[PATCH] D49678: [llvm-objcopy] Adding support for compressed DWARF debug sections.

Mon Aug 27 13:41:15 PDT 2018

jakehehrlich added inline comments.

================
Comment at: tools/llvm-objcopy/Object.h:336
+protected:
+  std::string OwnedName;
   std::vector<uint8_t> Data;
----------------
plotfi wrote:
> jakehehrlich wrote:
> > plotfi wrote:
> > > jakehehrlich wrote:
> > > > So it turns out that we want to make names std::string instead of StringRefs anyway so this is no longer needed. (two other changes also needed this). That will likely be landing soon.
> > > ETA?
> > I think that's happening in this change: https://reviews.llvm.org/D50463
> > 
> > I think Paul is finished with GSoC so it's up to Paul. You can go ahead and use code from that change in this change so that the rebase will be minimal.
> As far as I can tell, this is not comitted yet. Should I wait for this to land or take it from the diferential you sent?
Given that Paul hasn't worked out that and how close this patch is to getting an LGTM from me I think you should be the one to make that change in this patch.

================
Comment at: tools/llvm-objcopy/Object.h:328

 class OwnedDataSection : public SectionBase {
   MAKE_SEC_WRITER_FRIEND
----------------
plotfi wrote:
> jakehehrlich wrote:
> > I think you should just not change OwnedDataSection. It has a very small amount of functionality that isn't worth trying to inherit.
> I was actually encouraged to inherit from OwnedDataSection in a previous review. What exactly should I do here? I need more clarity here in-order to move forward. 
I'll leave it to your judgement then. I don't have strong feelings about it. It is my estimation that using OwnedDataSection will make it so that it is more difficult to avoid unnecessary copies in data. Ideally I'd like to just have the input data as an ArrayRef that comes from the mapped file and then have the compression library write directly into the storage we use for CompressedSection. If that turns out not to be true then I'm more than happy for OwnedDataSection to be used. It might even be helpful to rework OwnedDataSection if turns out that I'm right. This is not the sort of issue that should block you.

================
Comment at: tools/llvm-objcopy/Object.h:369
+public:
+  CompressedSection(const SectionBase &Sec,
+                    DebugCompressionType CompressionType)
----------------
plotfi wrote:
> jakehehrlich wrote:
> > The Size needs to be set in the constructor. Prior to all the fancy changes that people are making now. Most Sizes could be quite trivially determined. Size is used in layout. Because I didn't foresee Size needing to be determined dynamically for different systems, it's just a single variable when it really needs to be a virtual function that takes some magical argument that will allow it to know the proper size for a given output format. The issues here haven't been fully fleshed out but I think a solution that Alex and James proposed to solve other issues and not just this one)could be made to solve this. For the time being, the best option is to use an upper bound. It sucks; I dislike it, but I don't have a better recommendation.
> > 
> > I should finally get the time I need to refactor this in a couple weeks. I should be able to solve a lot of these overarching issues then.
> > 
> > In the meantime, I think this needs to compress the data within the section so that it can get a reasonable upper bound on the size.
> Oh you're saying that CompressedSection::Size should be the compressed size, not the decompressed size??? At the moment I am doing compression in the visitor. 
> 
> I still dont understand why size needs to be passed as a constructor parameter. Isn't that going to come from the Section I am passing in anyways?
Yep. To be precise. It's the field that becomes st_size in the section header so it has to be correct for that. Unfortunately what st_size is is not simply dependent on the size of compressed data but also on the size of of Chdr which you can't actually know the way things are. The current contract states that Size is the one field which must be correct at all times. This is because layout has to happen prior to finalization but layout needs to know the size. Thinking about it now, alignment actually must obey the same contract but that was less obvious since alignment is normally just unmodified.

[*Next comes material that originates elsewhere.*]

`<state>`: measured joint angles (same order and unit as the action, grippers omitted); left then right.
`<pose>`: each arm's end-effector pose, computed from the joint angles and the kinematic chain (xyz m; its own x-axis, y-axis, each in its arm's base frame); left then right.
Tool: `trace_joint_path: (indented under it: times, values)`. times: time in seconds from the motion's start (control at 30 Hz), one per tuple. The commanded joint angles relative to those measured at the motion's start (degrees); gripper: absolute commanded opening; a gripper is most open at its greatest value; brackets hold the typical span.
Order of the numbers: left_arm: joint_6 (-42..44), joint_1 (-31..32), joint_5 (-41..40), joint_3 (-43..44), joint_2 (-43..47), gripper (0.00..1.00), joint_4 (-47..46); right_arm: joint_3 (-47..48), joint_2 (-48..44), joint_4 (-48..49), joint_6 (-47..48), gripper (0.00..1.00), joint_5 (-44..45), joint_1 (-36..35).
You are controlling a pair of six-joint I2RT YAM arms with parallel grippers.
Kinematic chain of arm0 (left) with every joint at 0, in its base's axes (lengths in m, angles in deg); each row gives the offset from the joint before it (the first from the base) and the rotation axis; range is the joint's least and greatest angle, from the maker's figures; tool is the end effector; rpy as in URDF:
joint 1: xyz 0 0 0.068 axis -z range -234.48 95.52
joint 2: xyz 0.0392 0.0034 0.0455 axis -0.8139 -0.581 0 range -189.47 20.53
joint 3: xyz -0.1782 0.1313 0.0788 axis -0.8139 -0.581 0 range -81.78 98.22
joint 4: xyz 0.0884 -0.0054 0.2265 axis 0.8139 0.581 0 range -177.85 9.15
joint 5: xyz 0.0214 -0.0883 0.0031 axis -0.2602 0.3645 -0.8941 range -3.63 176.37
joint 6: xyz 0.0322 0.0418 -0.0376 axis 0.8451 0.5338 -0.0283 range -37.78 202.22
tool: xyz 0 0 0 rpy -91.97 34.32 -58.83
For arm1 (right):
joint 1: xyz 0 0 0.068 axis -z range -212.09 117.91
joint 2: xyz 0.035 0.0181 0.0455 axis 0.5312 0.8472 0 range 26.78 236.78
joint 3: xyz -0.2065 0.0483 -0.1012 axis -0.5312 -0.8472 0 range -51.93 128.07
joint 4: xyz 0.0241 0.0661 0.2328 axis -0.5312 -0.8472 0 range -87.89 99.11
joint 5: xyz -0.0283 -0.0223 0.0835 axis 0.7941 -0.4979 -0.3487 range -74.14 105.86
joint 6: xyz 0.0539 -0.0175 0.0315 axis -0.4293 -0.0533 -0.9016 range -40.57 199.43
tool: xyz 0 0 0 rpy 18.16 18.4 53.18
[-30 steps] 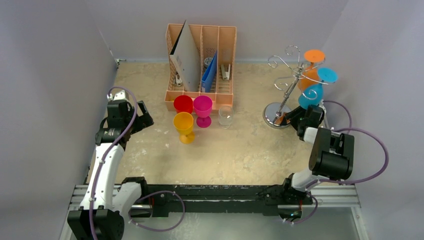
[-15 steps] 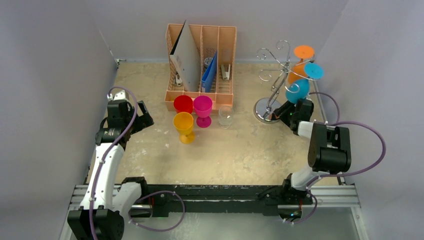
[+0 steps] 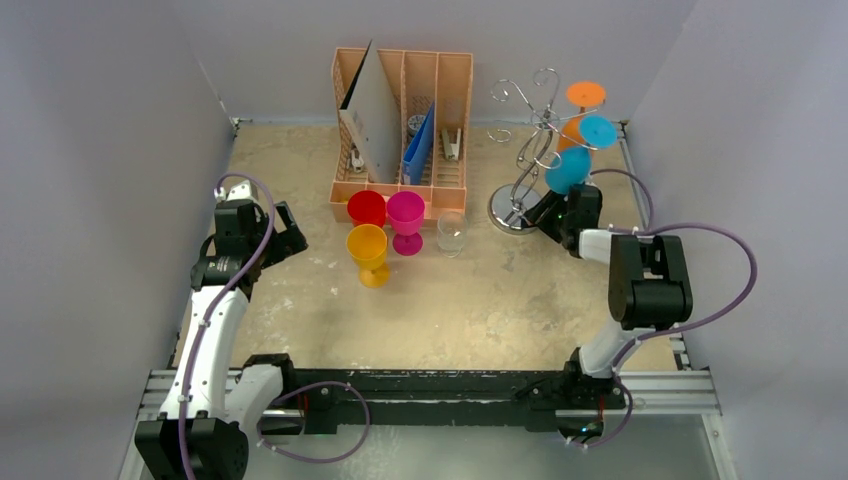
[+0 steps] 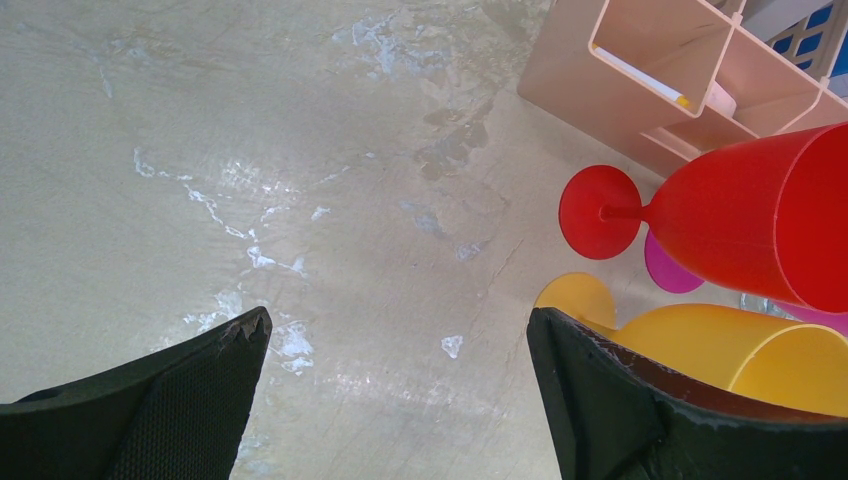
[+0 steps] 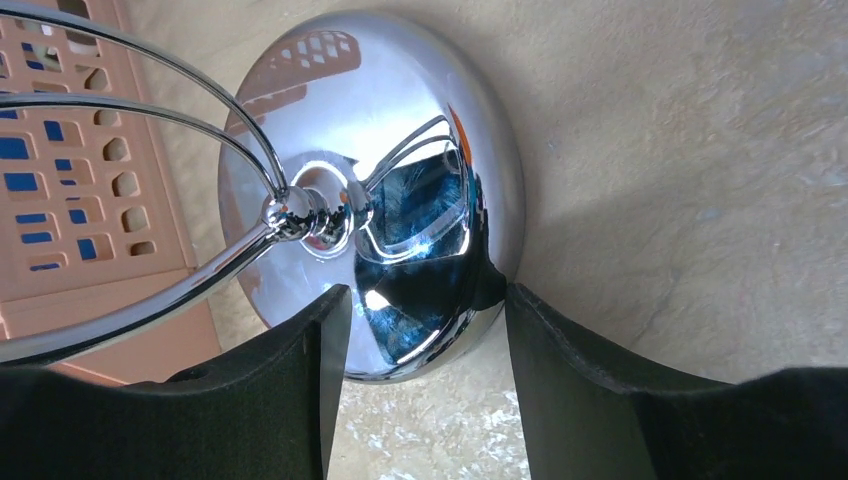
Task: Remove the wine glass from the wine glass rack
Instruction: Move the wine rack to the center of the board.
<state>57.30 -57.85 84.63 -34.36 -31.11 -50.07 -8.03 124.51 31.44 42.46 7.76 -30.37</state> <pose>0.2019 0.0135 0.2497 -0.5715 -0.4556 -0.6825 -0.3554 0.8871 -0.2946 0.3376 -0.0030 0.1247 -0.4716 0.6098 -0.6369 0.2419 0.7841 0.5716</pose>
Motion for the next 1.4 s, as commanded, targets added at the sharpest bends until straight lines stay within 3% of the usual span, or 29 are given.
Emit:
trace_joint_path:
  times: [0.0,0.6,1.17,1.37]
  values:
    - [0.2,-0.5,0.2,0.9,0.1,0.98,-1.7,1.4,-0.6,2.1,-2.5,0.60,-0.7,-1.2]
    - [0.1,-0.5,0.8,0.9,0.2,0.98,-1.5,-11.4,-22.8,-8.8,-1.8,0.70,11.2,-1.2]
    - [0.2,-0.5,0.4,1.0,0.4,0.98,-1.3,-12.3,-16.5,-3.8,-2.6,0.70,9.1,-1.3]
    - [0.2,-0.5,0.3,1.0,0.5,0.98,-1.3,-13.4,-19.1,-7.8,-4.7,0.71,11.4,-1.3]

There are two sizes that matter here, the size of the original data and the size after compression plus the header and magic string. Overestimating is acceptable, but not ideal.

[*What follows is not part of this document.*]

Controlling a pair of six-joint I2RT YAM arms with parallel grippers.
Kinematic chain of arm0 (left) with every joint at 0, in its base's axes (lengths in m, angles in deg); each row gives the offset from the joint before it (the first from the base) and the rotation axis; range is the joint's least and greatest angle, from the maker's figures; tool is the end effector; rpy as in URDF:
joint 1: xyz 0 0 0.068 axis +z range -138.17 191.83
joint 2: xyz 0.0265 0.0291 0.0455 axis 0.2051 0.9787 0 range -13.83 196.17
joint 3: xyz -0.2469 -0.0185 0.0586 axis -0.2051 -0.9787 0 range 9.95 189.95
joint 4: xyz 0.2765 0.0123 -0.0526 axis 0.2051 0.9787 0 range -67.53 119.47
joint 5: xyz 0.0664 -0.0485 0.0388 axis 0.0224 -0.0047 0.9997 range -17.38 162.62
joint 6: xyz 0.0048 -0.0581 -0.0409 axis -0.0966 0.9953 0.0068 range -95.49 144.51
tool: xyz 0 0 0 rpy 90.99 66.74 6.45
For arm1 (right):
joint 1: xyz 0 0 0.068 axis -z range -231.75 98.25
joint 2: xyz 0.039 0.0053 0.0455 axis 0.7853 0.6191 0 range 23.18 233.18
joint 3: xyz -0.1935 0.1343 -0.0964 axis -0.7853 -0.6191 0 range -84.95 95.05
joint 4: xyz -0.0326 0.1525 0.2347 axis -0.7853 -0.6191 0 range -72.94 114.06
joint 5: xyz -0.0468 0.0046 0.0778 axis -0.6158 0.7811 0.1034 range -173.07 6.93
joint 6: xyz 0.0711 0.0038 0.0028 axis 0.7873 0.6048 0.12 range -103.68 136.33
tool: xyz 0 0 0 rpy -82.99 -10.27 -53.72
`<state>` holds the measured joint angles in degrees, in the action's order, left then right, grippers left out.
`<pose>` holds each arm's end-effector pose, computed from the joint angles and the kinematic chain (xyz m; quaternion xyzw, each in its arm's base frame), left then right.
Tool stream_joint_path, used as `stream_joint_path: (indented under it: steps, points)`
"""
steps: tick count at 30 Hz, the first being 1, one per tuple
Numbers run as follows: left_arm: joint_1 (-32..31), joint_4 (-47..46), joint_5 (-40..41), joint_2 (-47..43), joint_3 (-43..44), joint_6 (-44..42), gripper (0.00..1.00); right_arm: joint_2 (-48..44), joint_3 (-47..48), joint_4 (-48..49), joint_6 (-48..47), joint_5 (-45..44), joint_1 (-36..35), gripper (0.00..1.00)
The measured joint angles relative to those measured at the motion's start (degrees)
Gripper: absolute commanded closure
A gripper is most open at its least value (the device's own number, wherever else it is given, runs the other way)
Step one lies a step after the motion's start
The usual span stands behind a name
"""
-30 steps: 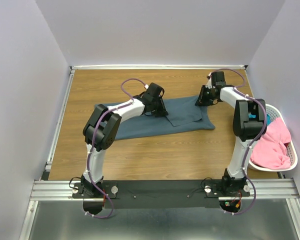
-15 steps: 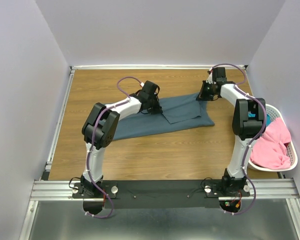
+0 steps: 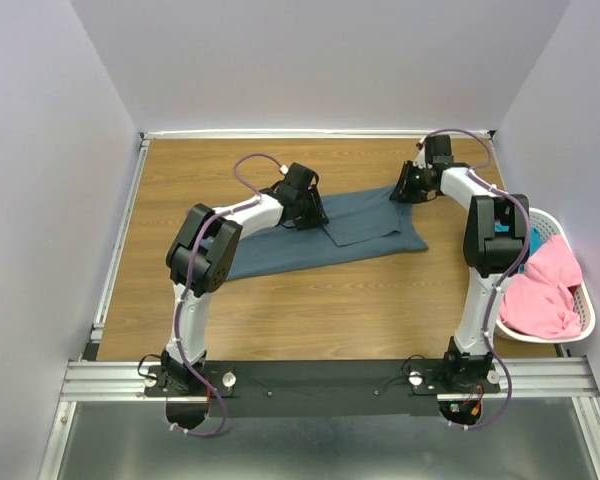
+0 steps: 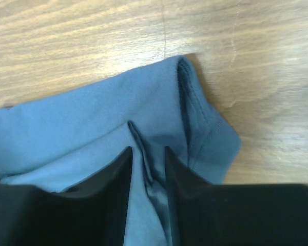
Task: Fold and stack the t-shirts
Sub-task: Fold the tshirt
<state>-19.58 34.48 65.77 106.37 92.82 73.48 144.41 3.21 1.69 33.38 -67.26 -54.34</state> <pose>0.4041 -0.2548 0.1110 -0.1223 0.9282 -0.2666 0.2288 0.4759 0.0376 0.1203 0.0786 0.9434 0.1795 0.2675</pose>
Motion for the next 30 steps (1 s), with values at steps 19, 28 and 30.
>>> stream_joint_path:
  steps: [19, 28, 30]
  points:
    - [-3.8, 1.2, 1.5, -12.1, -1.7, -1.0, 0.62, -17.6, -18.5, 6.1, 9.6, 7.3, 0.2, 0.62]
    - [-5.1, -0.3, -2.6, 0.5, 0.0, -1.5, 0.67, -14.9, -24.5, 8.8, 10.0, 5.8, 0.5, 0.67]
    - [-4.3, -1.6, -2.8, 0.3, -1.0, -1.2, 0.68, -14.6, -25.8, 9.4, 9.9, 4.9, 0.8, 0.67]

You don't need to pass in the size of the original data since you already pass in the section and the OriginalData field contains that information. You *can't* pass in the compressed size because you don't yet know that information. Since Size must be set correctly on the exit of each method that also means that size must be correct after construction. So I don't really see how to get around compressing the data in the constructor. Plus I think that helps solve the problem of minimizing the number of copies that have to be made (namely, you can avoid ever copying the data)

Repository:
  rL LLVM

https://reviews.llvm.org/D49678